Look through the material below. Return exactly the lines from the one with "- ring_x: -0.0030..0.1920" through the one with "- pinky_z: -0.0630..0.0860", both included.

[[ Task data, beginning ]]

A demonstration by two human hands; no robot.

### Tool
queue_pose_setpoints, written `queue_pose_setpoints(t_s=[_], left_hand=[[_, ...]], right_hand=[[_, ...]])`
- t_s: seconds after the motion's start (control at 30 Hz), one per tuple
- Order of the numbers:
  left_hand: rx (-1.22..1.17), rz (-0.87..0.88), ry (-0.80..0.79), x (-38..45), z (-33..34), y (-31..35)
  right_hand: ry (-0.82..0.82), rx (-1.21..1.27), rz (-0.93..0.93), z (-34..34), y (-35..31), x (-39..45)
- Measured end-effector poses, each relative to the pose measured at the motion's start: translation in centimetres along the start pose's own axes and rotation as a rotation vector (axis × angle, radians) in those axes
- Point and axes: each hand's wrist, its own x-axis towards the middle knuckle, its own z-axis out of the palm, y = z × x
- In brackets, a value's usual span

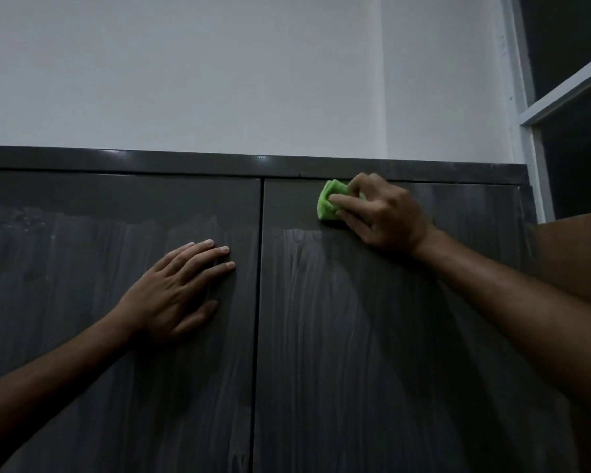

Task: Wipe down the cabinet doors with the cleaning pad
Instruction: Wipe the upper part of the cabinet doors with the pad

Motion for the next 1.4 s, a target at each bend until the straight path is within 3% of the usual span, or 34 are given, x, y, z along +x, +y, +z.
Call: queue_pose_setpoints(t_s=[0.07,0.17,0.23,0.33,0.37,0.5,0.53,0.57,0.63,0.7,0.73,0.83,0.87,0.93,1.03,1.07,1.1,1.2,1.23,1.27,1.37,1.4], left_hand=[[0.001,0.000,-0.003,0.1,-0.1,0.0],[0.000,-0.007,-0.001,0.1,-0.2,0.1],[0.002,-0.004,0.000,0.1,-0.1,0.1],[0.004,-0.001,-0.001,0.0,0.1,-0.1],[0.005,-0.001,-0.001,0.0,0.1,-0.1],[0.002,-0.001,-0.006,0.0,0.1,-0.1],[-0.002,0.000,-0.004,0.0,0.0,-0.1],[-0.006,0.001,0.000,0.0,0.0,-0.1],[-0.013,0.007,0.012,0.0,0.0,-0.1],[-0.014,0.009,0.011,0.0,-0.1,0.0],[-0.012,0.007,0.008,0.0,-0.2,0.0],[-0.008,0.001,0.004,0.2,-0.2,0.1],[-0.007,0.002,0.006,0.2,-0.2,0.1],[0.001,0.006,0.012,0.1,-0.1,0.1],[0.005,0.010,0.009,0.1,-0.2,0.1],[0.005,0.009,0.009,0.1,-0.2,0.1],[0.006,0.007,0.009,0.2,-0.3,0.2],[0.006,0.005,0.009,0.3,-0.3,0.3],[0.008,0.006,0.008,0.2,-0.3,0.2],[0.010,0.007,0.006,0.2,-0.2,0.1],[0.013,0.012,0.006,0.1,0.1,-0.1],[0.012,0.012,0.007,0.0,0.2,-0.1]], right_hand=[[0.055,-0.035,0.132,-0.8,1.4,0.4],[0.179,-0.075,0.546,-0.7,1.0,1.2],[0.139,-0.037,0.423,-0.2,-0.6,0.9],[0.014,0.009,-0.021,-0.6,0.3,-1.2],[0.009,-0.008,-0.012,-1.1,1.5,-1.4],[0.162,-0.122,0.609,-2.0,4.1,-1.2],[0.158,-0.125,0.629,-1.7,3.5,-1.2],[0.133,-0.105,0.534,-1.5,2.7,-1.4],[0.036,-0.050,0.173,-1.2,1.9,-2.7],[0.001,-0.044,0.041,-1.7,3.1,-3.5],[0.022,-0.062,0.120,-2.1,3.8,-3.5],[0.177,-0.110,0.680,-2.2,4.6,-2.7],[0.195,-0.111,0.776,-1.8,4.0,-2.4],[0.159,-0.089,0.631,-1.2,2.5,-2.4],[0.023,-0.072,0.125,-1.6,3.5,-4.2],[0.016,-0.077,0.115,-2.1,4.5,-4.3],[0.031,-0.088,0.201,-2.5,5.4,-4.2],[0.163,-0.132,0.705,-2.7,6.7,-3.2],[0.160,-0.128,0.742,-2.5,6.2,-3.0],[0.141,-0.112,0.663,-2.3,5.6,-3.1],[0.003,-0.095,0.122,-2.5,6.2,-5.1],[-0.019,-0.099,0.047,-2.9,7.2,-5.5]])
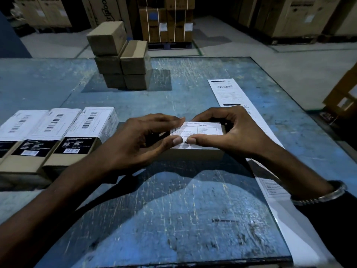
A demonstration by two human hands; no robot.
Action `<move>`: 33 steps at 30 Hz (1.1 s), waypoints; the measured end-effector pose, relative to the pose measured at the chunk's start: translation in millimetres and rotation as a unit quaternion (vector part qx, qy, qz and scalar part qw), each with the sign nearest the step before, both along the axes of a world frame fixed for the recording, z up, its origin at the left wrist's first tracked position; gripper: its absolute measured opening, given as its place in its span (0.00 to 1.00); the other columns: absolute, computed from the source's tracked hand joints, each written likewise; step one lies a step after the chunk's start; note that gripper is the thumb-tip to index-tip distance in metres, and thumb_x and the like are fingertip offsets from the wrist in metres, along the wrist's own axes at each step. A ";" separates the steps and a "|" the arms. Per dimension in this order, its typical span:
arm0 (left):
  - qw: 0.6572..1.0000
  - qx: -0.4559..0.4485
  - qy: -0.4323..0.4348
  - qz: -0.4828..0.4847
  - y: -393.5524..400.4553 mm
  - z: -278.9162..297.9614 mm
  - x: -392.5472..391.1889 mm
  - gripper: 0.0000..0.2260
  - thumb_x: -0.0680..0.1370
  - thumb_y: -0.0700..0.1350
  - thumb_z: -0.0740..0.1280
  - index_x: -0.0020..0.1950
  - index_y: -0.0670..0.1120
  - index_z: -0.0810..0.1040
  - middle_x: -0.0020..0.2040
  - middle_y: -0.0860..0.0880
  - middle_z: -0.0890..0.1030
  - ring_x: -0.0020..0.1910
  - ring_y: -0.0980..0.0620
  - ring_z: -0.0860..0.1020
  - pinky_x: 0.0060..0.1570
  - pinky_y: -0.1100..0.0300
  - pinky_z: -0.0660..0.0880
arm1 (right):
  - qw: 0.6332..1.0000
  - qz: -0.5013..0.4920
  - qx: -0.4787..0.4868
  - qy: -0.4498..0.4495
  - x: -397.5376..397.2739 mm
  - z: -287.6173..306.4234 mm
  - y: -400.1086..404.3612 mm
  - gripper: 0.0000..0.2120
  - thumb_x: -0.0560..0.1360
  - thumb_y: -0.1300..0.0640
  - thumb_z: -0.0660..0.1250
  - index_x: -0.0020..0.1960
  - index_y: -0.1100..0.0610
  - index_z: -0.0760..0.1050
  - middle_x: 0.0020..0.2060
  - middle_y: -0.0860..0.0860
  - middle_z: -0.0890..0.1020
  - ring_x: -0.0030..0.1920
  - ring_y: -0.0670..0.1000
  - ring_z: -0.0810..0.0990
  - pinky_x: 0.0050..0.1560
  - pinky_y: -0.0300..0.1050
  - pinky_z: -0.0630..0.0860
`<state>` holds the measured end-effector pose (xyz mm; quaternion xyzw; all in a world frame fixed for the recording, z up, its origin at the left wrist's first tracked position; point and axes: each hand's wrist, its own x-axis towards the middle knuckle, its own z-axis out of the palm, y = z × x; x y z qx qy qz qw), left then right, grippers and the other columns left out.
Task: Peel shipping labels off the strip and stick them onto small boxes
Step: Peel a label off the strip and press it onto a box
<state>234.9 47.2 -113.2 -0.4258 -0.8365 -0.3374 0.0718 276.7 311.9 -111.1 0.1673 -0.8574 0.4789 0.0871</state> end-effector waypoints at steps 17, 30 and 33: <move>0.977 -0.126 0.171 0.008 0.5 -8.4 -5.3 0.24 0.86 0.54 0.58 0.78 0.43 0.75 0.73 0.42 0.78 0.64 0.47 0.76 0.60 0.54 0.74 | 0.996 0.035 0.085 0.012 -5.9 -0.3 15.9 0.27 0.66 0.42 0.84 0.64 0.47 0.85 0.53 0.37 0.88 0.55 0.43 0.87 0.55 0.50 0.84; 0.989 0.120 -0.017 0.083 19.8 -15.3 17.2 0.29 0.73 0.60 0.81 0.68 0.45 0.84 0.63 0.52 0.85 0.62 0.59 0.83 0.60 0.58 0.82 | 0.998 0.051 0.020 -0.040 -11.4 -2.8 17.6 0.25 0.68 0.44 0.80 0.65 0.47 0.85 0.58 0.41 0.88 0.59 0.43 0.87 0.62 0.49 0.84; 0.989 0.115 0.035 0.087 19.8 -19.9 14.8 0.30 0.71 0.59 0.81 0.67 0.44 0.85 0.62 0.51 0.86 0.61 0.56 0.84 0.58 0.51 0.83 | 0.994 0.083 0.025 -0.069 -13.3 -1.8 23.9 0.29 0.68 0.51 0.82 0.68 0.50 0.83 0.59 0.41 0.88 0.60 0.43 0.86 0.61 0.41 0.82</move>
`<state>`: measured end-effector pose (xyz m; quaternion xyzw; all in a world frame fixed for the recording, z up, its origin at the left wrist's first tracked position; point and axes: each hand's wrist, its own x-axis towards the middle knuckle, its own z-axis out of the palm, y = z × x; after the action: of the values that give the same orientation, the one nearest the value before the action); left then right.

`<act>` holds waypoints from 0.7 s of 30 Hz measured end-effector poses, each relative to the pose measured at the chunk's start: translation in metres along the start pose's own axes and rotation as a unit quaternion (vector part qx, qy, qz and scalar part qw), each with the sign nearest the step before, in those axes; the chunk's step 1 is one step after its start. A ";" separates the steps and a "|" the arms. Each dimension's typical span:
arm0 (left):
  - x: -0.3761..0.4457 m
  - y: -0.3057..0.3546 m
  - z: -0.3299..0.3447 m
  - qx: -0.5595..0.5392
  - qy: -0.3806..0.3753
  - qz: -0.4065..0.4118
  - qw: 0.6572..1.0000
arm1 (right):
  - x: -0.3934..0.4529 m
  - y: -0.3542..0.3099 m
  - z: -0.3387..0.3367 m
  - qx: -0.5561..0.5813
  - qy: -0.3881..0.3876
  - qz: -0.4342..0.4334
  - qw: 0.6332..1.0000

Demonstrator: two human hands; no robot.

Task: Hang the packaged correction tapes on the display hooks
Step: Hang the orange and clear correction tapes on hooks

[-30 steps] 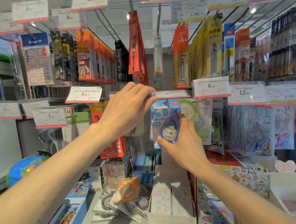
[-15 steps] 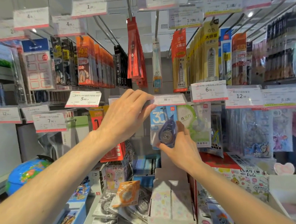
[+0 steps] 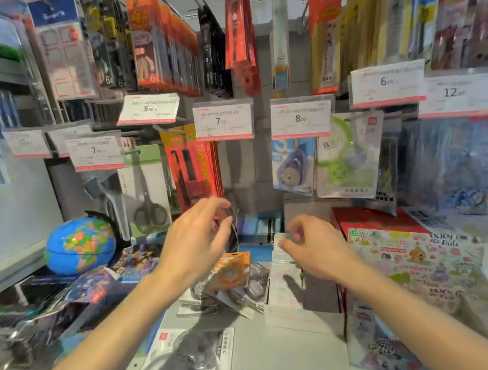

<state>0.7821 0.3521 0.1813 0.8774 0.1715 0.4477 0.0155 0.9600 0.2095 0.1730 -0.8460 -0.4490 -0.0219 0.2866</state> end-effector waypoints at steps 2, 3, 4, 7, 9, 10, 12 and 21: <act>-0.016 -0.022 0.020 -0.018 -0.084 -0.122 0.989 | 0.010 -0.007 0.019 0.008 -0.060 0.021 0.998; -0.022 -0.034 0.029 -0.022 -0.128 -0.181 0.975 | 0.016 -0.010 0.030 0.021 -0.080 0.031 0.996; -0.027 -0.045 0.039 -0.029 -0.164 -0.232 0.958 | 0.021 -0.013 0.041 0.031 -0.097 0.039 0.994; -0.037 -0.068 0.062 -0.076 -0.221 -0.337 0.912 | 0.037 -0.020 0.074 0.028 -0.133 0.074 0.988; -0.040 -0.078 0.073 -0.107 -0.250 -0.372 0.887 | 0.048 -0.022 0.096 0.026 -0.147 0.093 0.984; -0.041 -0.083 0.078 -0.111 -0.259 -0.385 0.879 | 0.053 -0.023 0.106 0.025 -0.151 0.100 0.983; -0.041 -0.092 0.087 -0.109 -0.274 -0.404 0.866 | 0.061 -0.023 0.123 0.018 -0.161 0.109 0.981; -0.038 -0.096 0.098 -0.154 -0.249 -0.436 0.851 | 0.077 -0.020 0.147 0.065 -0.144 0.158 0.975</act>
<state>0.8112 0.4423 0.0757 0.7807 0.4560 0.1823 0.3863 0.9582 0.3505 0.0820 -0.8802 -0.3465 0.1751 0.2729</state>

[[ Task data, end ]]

Response area:
  - ring_x: -0.0030..0.1920
  - ring_y: -0.0670..0.1000
  - ring_z: -0.0810..0.0990
  - pinky_x: 0.0050..0.1560
  - pinky_y: -0.0300..0.1050
  - pinky_z: -0.0630..0.0860

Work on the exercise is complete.